Thursday, May 19, 2022

What Is The Most Common Mode Of Transmission Of Hiv

Stage : Acute Hiv Infection

HIV Aids:-Modes of TRansmission-03

Soon after a person contracts HIV, they may develop flu-like symptoms. These symptoms typically appear within and may last for several days or weeks.

The symptoms of an acute HIV infection can include:

  • a skin rash that usually does not itch
  • muscle aches
  • swollen glands in the throat, groin, or armpits
  • sores or ulcers in the mouth or genitals
  • nausea, vomiting, or both

This is known as a seroconversion illness. Seroconversion is when the body begins to produce antibodies against the virus. This is the bodys natural response to detecting an infection.

At this stage, the virus replicates rapidly. The person has a large amount of HIV in their blood, and the risk of transmitting the virus to others is high.

Not everyone develops symptoms at this stage. Others experience mild flu-like symptoms that go largely unnoticed. This means that people may contract HIV without knowing it, which makes testing very important.

If a person thinks they may have been exposed to HIV, it is important to talk to a healthcare provider for advice, and to ask them about preventative medication called post-exposure prophylaxis .
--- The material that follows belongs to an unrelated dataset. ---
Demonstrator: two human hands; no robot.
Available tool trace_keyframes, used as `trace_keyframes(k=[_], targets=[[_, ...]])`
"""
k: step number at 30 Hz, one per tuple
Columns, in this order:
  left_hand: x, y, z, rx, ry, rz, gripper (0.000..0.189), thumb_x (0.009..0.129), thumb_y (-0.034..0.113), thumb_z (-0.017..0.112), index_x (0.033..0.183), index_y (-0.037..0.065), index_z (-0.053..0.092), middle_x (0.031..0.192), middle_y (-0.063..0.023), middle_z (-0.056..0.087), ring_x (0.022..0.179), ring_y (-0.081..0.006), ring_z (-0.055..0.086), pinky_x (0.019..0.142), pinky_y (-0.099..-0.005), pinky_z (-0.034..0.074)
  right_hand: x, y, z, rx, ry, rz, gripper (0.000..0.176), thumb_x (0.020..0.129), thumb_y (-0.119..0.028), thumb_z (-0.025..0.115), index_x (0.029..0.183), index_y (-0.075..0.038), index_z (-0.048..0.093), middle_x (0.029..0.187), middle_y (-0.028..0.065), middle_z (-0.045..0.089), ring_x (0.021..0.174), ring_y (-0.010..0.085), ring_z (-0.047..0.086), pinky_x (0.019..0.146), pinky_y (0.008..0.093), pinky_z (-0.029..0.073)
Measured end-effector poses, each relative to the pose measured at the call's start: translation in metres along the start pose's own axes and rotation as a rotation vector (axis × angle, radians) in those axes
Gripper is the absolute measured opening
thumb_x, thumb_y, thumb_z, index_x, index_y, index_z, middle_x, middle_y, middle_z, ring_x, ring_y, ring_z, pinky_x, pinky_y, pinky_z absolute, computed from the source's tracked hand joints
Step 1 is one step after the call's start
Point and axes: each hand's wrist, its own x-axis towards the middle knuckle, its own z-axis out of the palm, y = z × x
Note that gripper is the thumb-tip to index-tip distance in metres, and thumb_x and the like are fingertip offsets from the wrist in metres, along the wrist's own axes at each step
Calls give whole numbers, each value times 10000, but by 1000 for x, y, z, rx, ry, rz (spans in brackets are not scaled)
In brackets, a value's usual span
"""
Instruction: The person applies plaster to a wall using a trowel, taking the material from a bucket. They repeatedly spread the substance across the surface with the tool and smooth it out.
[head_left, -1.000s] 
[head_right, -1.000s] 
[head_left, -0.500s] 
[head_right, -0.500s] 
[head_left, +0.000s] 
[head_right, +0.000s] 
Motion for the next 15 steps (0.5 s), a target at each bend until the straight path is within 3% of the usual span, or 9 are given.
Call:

Healthcare providers can order tests to check for HIV. can detect the virus after 10 days, while others may not detect the infection until 90 days after exposure. People often need to take more than one test for accurate results.

What Is Hiv And What Is Aids

HIV/AIDS are widely known as incurable sexually transmitted diseases, but you might not know the difference between these acronyms and what they stand for.

For simplicityâs sake, HIV is the virus that causes AIDS. HIV stands for the Human Immunodeficiency Virus.

If a person takes a blood test and receives a diagnosis of HIV, then they are HIV positiveâif a person does not have HIV, then they are HIV negative. HIV causes havoc in a personâs body by weakening their immune system . HIV progressively destroys the cellular part of the immune systemâparticularly types of white blood cells called CD4 cellsâwhich, over time, makes the person become immunodeficient .

As the HIV infection develops in the body, the person will become more and more immunodeficient until they reach a point where they are classified as having Acquired Immunodeficiency Syndrome . This is often the end stage of an HIV infection, where a personâs body is so immunodeficient that they develop infections, diseases, or cancers and are no longer able to mount a immune defense and fight them off .

There is no cure for HIV . But, if a person does become infected with HIV there are treatments available which can help keep a person healthy.

Is Hiv And Aids An Occupational Concern

Where ever there is the possibility of contact with blood in the workplace, workers should take precautions to prevent contact with the skin, eyes or mucous membranes .

Routine Practices are recommended to prevent the spread of HIV in the workplace. Routine practices are based on the principle that all blood, body fluids, secretions, and excretions except sweat, non-intact skin, and mucous membranes, unless they contain visible blood, may contain transmissible infectious agents. Steps involve using protective clothing such as gloves, gowns or aprons, masks and protective eye wear when dealing with people’s blood and other blood-contaminated body fluids such as semen and vaginal secretions. They also do not apply to saliva except in dentistry where saliva is likely to be contaminated with blood.

Hand washing after contact with blood, blood-contaminated body fluids and soiled items is also recommended to reduce the risk of infection.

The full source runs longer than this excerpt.